> _Provided material_
──────────
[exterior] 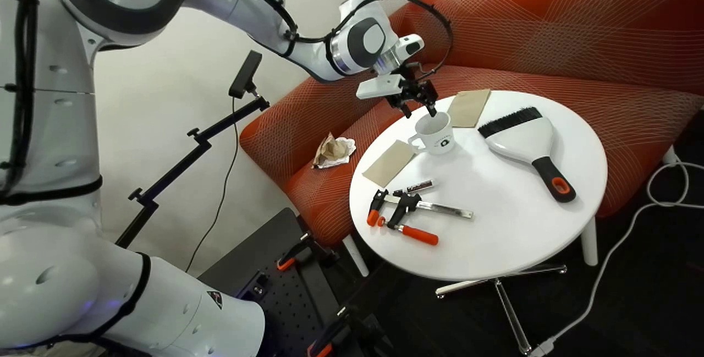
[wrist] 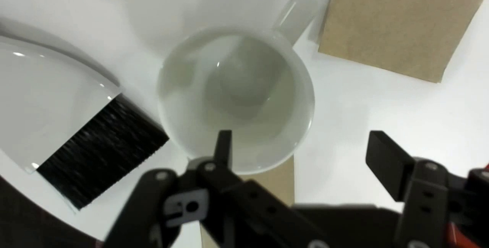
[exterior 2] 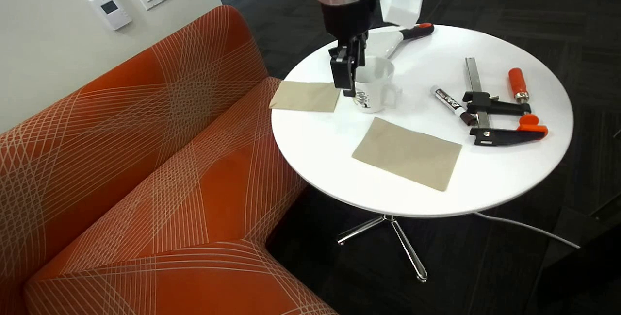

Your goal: Move the mug slightly to the left

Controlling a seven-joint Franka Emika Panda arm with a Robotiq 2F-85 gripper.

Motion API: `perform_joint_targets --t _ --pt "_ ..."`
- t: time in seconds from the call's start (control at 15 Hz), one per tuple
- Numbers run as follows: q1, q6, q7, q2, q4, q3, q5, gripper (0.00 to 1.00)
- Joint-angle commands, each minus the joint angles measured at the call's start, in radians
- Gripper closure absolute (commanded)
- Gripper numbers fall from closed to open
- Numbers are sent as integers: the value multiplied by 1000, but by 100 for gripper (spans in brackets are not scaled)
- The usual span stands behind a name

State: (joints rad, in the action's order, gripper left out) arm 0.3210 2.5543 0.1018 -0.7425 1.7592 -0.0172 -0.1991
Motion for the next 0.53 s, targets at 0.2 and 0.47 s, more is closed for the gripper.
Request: perform_joint_targets --t 0.2,0.47 --pt "-29 -16 -11 185 153 30 0 0" --pt "-24 -4 8 140 105 25 -12 0"
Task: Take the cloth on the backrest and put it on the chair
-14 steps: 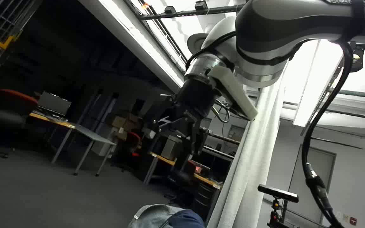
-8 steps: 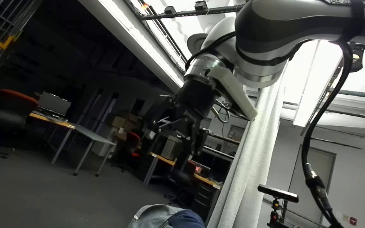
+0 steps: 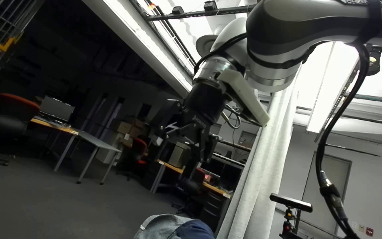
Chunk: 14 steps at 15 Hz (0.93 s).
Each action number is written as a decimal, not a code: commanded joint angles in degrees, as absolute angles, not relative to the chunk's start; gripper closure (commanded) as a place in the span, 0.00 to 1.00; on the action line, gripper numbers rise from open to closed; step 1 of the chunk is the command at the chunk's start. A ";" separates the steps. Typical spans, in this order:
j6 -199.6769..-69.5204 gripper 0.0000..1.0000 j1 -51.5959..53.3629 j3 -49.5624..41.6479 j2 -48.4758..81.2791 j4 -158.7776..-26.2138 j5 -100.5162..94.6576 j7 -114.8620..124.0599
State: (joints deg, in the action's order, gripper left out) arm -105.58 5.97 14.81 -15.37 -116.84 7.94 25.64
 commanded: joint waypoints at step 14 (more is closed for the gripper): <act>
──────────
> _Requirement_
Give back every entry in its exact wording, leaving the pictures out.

> _Exercise result_
[exterior] 
[wrist] 
[exterior 2] 

Your goal: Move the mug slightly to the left

Controlling a seven-joint Franka Emika Panda arm with a Robotiq 2F-85 gripper.

Motion API: `perform_joint_targets --t _ --pt "_ ..."`
- t: time in seconds from the call's start (control at 15 Hz), one per tuple
- Numbers run as follows: q1, q6, q7, q2, q4, q3, q5, gripper (0.00 to 1.00)
- Joint-angle commands, each minus the joint angles measured at the call's start, in radians
- Gripper closure absolute (commanded)
- Gripper numbers fall from closed to open
- Numbers are sent as integers: the value multiplied by 1000, but by 100 for gripper (spans in brackets are not scaled)
- The usual span stands behind a name

State: (joints rad, in the action's order, gripper left out) arm 0.3210 2.5543 0.1018 -0.7425 1.7592 -0.0172 -0.1991
Motion for the next 0.53 s, targets at 0.2 and 0.47 s, more is closed for the gripper.
Request: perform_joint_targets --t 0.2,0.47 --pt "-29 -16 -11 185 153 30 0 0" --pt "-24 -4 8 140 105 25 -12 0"
Task: Take the cloth on the backrest and put it on the chair
-14 steps: 
-8 steps: 
+0 steps: 
Chunk: 14 steps at 15 Hz (0.93 s).
Each action number is written as a decimal, not a code: commanded joint angles in degrees, as absolute angles, not relative to the chunk's start; gripper closure (commanded) as a place in the span, 0.00 to 1.00; on the action line, gripper numbers rise from open to closed; step 1 of the chunk is the command at the chunk's start. A ";" separates the steps. Typical spans, in this order:
j6 -199.6769..-69.5204 gripper 0.0000..1.0000 j1 -51.5959..53.3629 j3 -49.5624..41.6479 j2 -48.4758..81.2791 j4 -158.7776..-26.2138 j5 -100.5162..94.6576 j7 -114.8620..124.0599
State: (joints deg, in the action's order, gripper left out) arm -105.58 5.97 14.81 -15.37 -116.84 7.94 25.64
 commanded: joint waypoints at step 14 (more is closed for the gripper): <act>

What appears above is the complete answer to the exercise.